▶ Exercise details:
Some lines in the material below hold the word "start". Copy all of them.

▶ Dataset content:
↓↓↓
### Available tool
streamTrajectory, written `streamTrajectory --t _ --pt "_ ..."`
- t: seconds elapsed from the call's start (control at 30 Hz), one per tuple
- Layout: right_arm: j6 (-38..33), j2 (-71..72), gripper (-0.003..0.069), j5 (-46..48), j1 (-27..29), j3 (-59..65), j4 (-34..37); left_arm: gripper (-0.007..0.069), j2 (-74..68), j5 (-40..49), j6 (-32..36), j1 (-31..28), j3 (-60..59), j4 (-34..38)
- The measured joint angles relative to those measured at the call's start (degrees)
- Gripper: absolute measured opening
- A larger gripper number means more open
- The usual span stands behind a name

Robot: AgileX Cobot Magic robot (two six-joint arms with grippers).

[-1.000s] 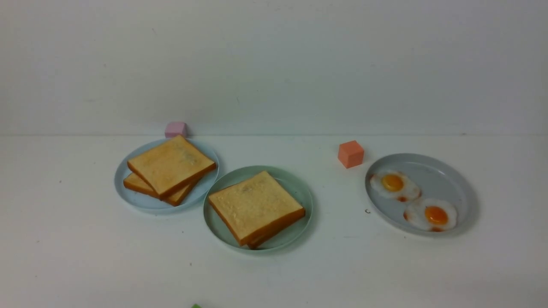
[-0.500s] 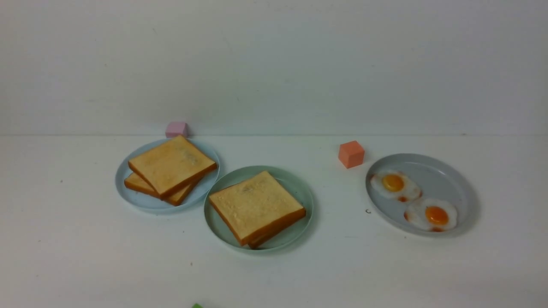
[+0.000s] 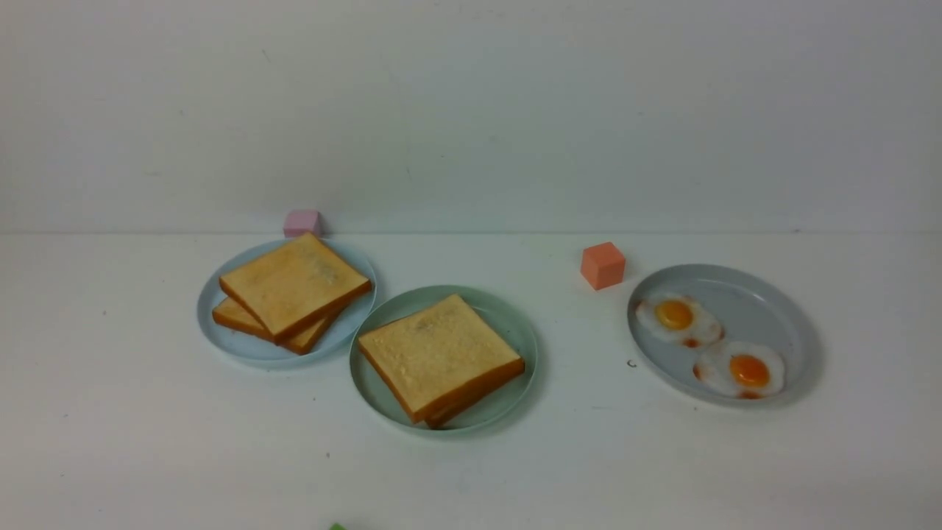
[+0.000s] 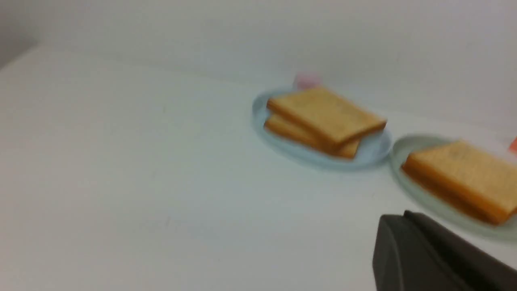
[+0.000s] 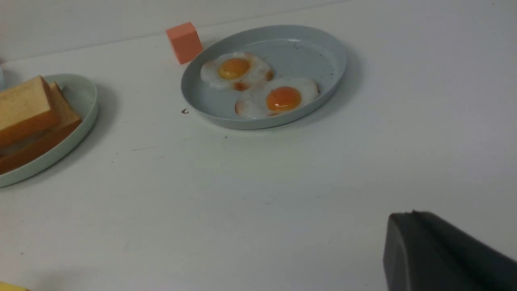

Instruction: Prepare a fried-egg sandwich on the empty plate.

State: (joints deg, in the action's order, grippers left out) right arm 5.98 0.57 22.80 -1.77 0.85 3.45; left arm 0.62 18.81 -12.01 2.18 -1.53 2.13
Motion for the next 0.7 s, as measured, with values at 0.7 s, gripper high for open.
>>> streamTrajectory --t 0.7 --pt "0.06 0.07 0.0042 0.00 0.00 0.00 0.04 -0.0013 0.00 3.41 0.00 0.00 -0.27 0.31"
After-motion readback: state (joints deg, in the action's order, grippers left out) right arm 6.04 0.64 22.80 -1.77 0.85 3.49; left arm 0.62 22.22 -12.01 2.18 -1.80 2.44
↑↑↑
▶ Solution for this exercise:
- t: seconds elapsed from the call's start (control at 30 Hz), one per tuple
- The measured joint angles relative to those measured at the call's start (degrees)

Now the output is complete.